We investigated whether there were Mexican-American versus non-Hispanic white disparities in parents' reports of problems with 4 dimensions of children's medical care access after controlling for a range of demographic, social, economic, and health status factors.
Data were collected through a telephone survey of 5941 parents residing in Texas. The survey questionnaire included measures of the parent's demographic and socioeconomic status and the child's health-related quality of life. The behavioral model was used to guide the inclusion of factors in multivariate logistic regression analyses of parents' reports of their children's ability to obtain an appointment for routine/regular care, obtain care for illness/injury, obtain help/advice over the phone when calling the doctor's office, and having to wait more than 15 minutes in the doctor's office.
Mexican-American parents had worse reports of all 4 dimensions of their children's access even after controlling for predisposing, enabling, and need factors. Among Mexican-Americans, there were no differences between those who primarily spoke English versus Spanish. Other factors that were significantly associated with at least 2 reports of access were household income, the child's insurance status, and the child's health-related quality of life.
Mexican-American children face problems accessing medical care in a timely manner that are not fully explained by parents' demographic, social, and economic status or children's health-related quality of life. Health policy makers, managers, and clinicians should further consider how they could reduce the inequity of access to medical services among Mexican-American children.

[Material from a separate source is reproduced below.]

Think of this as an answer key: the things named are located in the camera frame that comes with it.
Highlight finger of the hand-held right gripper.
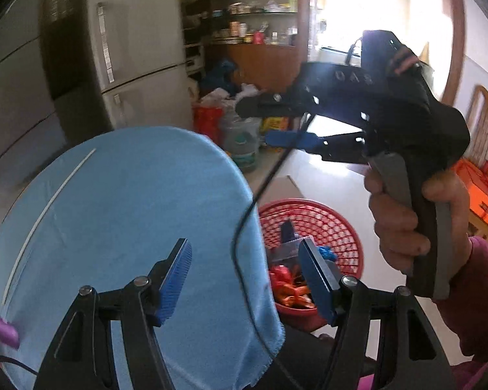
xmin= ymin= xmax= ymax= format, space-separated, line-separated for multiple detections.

在控制一系列人口统计学、社会、经济和健康状况因素后,我们调查了墨西哥裔美国人与非西班牙裔白人在父母报告的儿童医疗保健获取四个维度问题上是否存在差异。
通过对居住在德克萨斯州的5941名父母进行电话调查收集数据。调查问卷包括父母的人口统计学和社会经济状况以及儿童与健康相关的生活质量的测量指标。行为模型用于指导在多变量逻辑回归分析中纳入因素,该分析涉及父母报告其子女获得常规/定期护理预约、获得疾病/受伤护理、致电医生办公室时通过电话获得帮助/建议以及在医生办公室等待超过15分钟的能力。
即使在控制了易患因素、促成因素和需求因素后,墨西哥裔美国父母在其子女获取医疗保健的所有四个维度上的报告情况更差。在墨西哥裔美国人中,主要说英语和说西班牙语的人之间没有差异。与至少两项获取医疗保健报告显著相关的其他因素包括家庭收入、儿童的保险状况以及儿童与健康相关的生活质量。
墨西哥裔美国儿童在及时获得医疗保健方面面临问题,而父母的人口统计学、社会和经济状况或儿童与健康相关的生活质量并不能完全解释这些问题。卫生政策制定者、管理人员和临床医生应进一步考虑如何减少墨西哥裔美国儿童在获得医疗服务方面的不平等。